Once all the craziness of the night is over, Bob and I get the kids to bed and retreat to our master bedroom—Bob to play computer games and me to read, think, and get ready for bed.
Sometimes we talk after the girls have gone to bed, but usually anything we had to say was said earlier in the day in our “check-in” calls. Bob calls twice a day to check on me—once around ten in the morning, then again at two-thirty in the afternoon. He makes these calls to assess my mood and see what I have been up to since he left for work. If there’s anything odd in my voice or a change in what I’ve managed to accomplish, he asks me if I’m all right.
Sometimes I haven’t accomplished much except checking email and writing in my journal—and other times I’ve gotten all the laundry done, run errands, and picked up all over the house as well. Both scenarios can be cause for alarm. But I don’t like to worry him, so most of the time the answer is yes, I’m all right. If something is wrong, I let him know so he’s not blindsided at any point before he comes in from a long day of working.
I used to hate the check-in calls because I felt like I was being monitored all the time. Now it’s just become a habit and not nearly as intrusive.
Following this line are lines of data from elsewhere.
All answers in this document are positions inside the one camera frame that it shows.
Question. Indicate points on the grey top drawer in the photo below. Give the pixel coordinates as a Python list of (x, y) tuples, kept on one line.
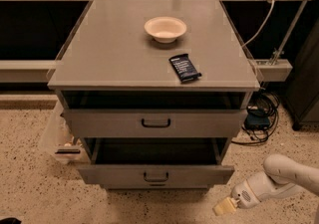
[(155, 123)]

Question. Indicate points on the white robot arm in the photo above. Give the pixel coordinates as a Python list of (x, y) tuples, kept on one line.
[(281, 177)]

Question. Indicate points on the white paper bowl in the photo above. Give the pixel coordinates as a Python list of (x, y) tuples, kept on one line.
[(165, 29)]

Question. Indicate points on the clear plastic bin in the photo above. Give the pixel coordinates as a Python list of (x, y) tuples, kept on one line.
[(57, 140)]

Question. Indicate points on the grey drawer cabinet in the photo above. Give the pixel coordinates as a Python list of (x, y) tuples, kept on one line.
[(191, 95)]

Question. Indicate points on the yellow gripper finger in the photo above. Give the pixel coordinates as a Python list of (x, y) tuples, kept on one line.
[(225, 206)]

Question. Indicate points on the dark cabinet at right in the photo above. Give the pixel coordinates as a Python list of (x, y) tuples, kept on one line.
[(302, 95)]

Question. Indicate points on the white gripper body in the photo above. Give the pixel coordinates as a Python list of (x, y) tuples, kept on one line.
[(243, 195)]

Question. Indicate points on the grey drawer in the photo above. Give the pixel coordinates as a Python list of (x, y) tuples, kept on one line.
[(155, 123), (192, 175)]

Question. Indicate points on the dark blue snack bar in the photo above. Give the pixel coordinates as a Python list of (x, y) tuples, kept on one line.
[(184, 68)]

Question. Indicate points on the blue box with cables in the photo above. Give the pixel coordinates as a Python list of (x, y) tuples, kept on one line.
[(262, 118)]

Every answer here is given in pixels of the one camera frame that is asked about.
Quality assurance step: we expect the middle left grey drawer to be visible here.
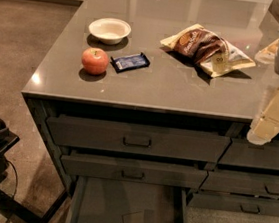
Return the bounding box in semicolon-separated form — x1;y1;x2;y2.
61;153;207;189

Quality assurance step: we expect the black cable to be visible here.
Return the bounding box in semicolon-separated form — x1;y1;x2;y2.
0;158;21;201

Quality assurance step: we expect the red apple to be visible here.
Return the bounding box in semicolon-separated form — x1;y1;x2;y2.
81;48;109;76

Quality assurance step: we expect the top left grey drawer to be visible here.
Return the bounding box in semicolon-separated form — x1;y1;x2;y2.
47;116;231;162

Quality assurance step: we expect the top right grey drawer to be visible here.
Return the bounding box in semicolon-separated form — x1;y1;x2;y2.
219;138;279;171

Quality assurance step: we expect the grey drawer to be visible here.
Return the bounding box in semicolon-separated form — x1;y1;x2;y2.
219;138;279;171
201;170;279;199
187;193;279;217
61;153;207;189
47;116;231;162

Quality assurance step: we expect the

He likes for me to call him if I need to leave the house on my days off just so he is sure that I am where I’m supposed to be. But I rarely leave the house on my days off when I don’t have appointments because I need the downtime from the busyness and activity of the rest of the week.
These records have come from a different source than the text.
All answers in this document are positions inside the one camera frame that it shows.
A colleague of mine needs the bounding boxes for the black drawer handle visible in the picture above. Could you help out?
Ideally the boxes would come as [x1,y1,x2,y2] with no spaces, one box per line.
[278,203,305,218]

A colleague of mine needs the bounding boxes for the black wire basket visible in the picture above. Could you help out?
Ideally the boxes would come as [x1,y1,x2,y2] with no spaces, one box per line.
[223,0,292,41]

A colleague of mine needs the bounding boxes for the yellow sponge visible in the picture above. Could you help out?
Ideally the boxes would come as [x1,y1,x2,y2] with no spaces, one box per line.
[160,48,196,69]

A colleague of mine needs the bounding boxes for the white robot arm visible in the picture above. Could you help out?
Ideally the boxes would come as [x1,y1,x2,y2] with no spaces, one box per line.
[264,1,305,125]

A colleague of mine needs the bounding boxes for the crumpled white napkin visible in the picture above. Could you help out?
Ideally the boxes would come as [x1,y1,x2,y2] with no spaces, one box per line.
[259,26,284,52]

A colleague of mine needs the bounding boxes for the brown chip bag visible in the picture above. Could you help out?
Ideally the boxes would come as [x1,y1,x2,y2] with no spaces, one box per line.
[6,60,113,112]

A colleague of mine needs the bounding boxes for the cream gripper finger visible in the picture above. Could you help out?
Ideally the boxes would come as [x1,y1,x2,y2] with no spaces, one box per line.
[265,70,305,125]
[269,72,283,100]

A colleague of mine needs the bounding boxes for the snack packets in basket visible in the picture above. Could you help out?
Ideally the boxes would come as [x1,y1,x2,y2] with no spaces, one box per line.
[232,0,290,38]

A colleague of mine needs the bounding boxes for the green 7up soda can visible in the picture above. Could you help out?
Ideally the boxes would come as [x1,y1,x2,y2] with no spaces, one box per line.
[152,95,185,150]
Once I take a bath and get ready for bed, I go back to the medicine cabinet for my nighttime meds. I take Zocor for high cholesterol and then Abilify, Tranzodone, Klonopin, and Buspar.
My nightly bath is important to me—I went through a phase for about two years where I was so depressed that I only bathed on weekends and had my hair washed when my hairdresser applied my color every six weeks. I couldn’t see the point to these activities, or much of anything else, for that matter. So I am grateful for my nightly routine knowing that I am taking better care of myself now.
I go to bed at various times, usually right after my bath. Sometimes I go to bed as early as eight-thirty if I’ve had a particularly difficult day. It doesn’t seem to matter what time I go to bed—I’m still too sleepy to get up in the morning and function well. But it means the day is over and I can escape bipolar disorder for a little while.